PROBLEM REQUIREMENTS :: Please repeat, from the entries that follow, the lines from the one containing "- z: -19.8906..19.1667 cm" through the one containing "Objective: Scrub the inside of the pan" exactly, adding nothing.

Records drawn from a dataset:
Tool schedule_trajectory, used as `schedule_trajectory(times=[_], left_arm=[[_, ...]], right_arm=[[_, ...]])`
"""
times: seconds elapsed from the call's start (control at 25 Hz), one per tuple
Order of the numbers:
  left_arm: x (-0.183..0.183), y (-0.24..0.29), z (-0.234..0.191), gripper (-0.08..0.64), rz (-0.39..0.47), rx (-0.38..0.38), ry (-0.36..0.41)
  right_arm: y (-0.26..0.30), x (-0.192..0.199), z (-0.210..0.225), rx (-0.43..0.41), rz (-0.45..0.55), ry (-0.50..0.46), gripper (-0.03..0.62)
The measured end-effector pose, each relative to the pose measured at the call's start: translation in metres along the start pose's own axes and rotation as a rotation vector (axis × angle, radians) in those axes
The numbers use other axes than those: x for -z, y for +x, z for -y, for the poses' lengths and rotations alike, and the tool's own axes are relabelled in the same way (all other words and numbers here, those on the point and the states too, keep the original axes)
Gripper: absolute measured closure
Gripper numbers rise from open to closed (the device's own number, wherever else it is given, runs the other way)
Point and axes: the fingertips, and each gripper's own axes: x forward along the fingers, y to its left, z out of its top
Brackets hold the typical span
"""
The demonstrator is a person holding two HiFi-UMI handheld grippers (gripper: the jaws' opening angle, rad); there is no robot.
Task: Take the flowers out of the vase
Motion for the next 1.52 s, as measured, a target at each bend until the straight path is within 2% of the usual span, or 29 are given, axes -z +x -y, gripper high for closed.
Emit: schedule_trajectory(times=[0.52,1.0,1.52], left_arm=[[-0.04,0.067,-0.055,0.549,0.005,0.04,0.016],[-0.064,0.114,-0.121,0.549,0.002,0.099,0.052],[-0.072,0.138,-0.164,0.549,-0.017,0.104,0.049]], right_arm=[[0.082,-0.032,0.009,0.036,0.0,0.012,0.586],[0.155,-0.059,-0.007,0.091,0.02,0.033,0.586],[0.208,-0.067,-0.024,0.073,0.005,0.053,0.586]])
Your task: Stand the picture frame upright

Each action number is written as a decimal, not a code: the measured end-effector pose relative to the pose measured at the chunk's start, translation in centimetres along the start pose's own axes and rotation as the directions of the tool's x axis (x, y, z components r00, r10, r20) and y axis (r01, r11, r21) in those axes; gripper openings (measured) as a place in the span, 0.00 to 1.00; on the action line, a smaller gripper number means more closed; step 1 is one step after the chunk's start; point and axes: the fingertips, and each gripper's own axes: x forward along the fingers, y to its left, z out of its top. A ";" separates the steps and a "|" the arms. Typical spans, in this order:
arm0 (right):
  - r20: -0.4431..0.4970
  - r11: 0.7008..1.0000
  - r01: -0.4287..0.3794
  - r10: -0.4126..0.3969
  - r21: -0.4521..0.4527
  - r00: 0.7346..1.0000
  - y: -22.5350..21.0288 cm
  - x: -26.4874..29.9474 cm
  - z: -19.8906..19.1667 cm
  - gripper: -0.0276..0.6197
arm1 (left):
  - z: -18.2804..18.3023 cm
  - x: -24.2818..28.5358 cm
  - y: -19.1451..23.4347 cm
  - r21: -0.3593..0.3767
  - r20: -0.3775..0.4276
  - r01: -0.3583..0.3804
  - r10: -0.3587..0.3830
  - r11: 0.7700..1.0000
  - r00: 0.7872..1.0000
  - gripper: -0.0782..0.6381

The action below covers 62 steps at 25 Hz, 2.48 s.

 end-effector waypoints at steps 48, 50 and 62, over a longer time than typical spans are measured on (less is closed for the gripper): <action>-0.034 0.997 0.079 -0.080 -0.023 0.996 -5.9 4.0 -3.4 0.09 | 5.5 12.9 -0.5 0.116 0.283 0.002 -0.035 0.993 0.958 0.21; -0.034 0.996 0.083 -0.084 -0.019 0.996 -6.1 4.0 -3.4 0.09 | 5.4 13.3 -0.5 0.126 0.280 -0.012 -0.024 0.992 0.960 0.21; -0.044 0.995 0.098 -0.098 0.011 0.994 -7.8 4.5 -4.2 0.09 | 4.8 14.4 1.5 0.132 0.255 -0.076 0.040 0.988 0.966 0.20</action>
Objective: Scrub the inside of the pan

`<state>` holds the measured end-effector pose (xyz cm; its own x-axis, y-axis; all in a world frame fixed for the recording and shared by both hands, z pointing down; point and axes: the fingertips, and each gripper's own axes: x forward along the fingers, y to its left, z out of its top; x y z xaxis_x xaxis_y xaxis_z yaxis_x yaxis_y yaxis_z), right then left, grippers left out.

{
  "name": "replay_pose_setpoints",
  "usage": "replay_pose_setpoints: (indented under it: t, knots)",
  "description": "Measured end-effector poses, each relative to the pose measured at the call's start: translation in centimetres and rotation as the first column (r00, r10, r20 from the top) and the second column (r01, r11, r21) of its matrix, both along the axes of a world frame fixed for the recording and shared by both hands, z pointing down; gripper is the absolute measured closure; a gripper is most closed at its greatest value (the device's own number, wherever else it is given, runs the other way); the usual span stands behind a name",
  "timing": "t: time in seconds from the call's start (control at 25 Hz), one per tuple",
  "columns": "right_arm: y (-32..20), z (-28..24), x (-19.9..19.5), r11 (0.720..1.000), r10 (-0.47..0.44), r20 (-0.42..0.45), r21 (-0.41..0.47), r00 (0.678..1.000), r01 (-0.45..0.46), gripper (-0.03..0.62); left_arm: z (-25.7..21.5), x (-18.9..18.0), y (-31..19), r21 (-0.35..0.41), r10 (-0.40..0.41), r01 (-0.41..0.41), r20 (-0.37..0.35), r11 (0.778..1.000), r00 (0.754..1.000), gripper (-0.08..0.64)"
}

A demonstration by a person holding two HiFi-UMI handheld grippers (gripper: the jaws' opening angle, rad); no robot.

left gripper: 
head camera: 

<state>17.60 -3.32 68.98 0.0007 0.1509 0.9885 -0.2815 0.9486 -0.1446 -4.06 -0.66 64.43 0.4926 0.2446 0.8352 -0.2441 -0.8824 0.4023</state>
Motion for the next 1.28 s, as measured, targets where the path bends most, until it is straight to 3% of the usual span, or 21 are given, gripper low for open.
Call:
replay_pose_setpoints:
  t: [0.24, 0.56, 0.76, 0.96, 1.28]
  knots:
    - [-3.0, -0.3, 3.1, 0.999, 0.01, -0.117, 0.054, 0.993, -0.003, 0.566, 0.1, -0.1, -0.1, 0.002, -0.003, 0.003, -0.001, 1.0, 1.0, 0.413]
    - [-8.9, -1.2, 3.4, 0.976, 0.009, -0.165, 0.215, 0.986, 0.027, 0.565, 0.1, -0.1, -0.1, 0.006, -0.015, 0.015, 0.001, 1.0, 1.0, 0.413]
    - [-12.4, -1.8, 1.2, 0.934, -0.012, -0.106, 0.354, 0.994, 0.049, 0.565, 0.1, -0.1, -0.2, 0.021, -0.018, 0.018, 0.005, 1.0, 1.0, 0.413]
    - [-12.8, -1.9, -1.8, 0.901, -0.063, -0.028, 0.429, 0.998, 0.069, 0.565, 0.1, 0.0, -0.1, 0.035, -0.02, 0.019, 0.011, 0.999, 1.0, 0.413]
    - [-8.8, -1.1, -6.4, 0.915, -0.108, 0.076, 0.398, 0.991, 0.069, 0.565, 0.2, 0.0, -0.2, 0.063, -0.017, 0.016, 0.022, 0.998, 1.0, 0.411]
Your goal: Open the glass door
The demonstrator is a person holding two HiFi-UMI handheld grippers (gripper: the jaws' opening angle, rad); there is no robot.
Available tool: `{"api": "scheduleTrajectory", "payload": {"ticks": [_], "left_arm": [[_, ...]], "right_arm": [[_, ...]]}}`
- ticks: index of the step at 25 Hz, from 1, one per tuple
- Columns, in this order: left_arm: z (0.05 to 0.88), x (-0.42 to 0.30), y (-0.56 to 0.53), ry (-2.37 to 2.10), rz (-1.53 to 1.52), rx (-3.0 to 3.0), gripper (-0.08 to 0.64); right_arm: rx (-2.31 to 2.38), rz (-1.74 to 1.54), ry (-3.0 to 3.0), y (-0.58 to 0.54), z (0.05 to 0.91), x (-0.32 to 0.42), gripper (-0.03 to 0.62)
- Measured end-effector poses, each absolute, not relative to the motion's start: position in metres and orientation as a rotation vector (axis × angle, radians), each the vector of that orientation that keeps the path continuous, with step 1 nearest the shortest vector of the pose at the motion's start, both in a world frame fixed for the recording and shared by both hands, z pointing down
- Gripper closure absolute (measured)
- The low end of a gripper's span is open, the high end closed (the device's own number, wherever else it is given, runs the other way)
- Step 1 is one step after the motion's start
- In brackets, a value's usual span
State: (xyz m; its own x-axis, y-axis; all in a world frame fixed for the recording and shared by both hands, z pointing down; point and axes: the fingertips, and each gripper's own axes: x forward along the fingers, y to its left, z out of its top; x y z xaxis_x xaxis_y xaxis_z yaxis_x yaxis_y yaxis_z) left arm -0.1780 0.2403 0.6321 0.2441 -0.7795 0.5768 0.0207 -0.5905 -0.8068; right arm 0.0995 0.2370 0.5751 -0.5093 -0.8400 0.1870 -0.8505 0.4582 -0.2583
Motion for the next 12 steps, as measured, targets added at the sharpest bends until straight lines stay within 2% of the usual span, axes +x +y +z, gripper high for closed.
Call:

REPLY TO THE TASK ::
  - z: -19.8906..19.1667 cm
  - gripper: -0.0276..0.6197
arm1 (left):
  - z: -18.2804..18.3023 cm
  - x: -24.2818..28.5358 cm
  - y: -19.1451..23.4347 cm
  - r21: -0.3593..0.3767
  - r20: -0.3775..0.4276
  - r01: -0.3583..0.3804
  - r10: -0.3587..0.3830
  - r11: 0.7700..1.0000
  - r00: 0.7872..1.0000
  - gripper: -0.0782..0.6381

The action below covers 62 steps at 25 Hz, 2.48 s.

 end-effector waypoints at steps 48, 50 and 62, over a longer time than typical spans are measured on (less is closed for the gripper): <action>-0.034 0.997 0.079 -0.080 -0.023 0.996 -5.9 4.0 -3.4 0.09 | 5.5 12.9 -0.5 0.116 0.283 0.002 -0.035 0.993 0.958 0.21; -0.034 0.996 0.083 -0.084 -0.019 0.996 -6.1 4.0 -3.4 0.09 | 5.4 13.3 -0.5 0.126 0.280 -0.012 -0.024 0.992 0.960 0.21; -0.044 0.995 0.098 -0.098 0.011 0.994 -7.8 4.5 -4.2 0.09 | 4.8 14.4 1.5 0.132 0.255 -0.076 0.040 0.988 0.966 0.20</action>
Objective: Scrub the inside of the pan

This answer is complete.